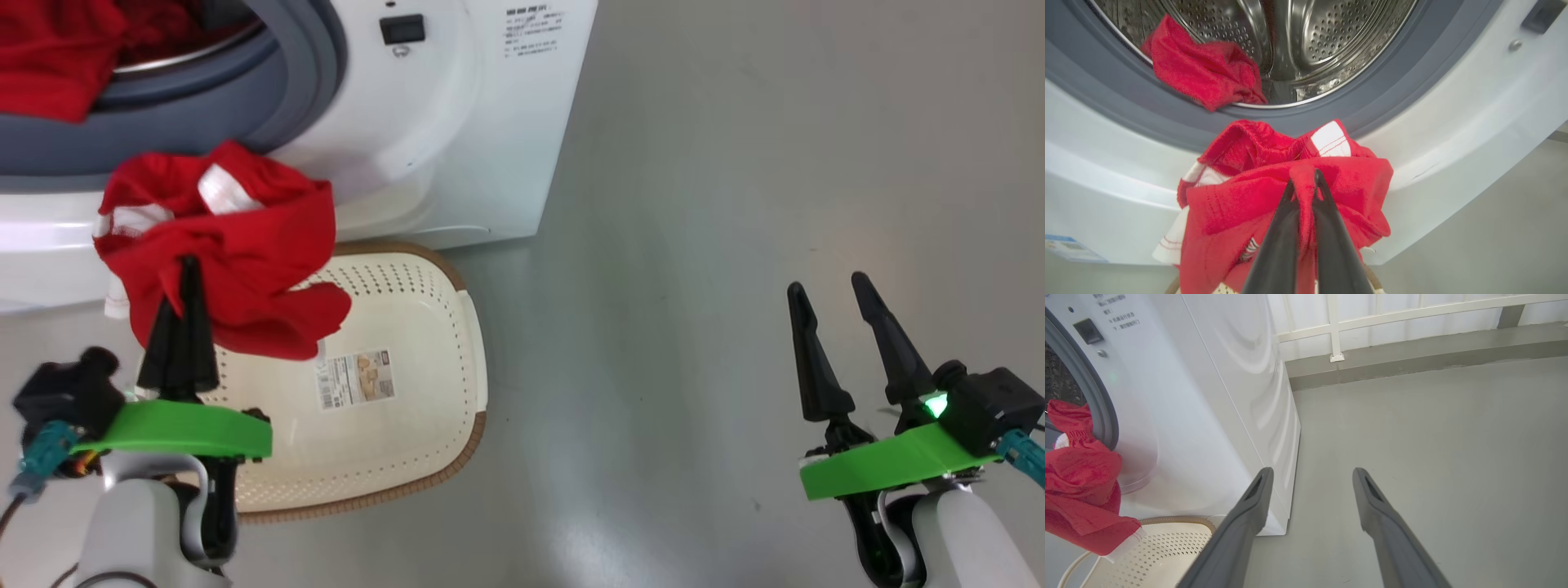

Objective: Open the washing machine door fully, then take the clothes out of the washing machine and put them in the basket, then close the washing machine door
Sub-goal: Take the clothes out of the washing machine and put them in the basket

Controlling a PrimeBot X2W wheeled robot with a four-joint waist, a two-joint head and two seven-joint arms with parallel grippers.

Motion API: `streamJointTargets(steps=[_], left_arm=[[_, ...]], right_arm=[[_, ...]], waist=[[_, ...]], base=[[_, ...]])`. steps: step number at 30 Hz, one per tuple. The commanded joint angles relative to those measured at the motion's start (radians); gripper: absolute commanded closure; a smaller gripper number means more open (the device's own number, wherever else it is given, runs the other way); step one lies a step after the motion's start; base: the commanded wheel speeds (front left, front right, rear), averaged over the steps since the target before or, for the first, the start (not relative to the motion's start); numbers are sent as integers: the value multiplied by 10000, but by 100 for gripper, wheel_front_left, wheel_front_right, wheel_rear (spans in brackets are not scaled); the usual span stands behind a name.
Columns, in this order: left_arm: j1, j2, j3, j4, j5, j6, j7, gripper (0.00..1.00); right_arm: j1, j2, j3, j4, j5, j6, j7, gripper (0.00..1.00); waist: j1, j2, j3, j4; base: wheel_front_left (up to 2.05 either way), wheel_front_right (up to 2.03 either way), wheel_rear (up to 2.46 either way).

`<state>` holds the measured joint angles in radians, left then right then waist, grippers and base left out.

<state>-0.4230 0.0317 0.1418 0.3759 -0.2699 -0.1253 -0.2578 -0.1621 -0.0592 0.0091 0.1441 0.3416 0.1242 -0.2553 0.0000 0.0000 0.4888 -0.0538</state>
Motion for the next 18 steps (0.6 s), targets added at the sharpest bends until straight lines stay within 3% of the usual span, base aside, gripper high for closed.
streamJointTargets(steps=[1, 18], left_arm=[[68, 198, 233, 171, 72, -53, -40, 100], [-1124, 302, -293, 3746, -201, -54, -40, 100]], right_arm=[[-164, -15, 220, -267, 41, 65, -65, 0], [-582, 46, 281, -417, -47, 65, -65, 0]], waist=[[0, 0, 282, -89], [0, 0, 1454, -115]], base=[[0, 0, 0], [0, 0, 0]])
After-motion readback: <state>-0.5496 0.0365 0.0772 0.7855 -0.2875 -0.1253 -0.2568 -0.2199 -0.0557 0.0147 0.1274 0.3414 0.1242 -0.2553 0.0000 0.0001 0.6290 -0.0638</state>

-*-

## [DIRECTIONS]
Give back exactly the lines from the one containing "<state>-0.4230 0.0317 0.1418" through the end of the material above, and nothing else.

## [ANSWER FOR THIS EXERCISE]
<state>-0.4230 0.0317 0.1418 0.3759 -0.2699 -0.1253 -0.2578 -0.1621 -0.0592 0.0091 0.1441 0.3416 0.1242 -0.2553 0.0000 0.0000 0.4888 -0.0538</state>
Motion for the next 18 steps (0.6 s), targets added at the sharpest bends until straight lines stay within 3% of the usual span, base aside, gripper high for closed.
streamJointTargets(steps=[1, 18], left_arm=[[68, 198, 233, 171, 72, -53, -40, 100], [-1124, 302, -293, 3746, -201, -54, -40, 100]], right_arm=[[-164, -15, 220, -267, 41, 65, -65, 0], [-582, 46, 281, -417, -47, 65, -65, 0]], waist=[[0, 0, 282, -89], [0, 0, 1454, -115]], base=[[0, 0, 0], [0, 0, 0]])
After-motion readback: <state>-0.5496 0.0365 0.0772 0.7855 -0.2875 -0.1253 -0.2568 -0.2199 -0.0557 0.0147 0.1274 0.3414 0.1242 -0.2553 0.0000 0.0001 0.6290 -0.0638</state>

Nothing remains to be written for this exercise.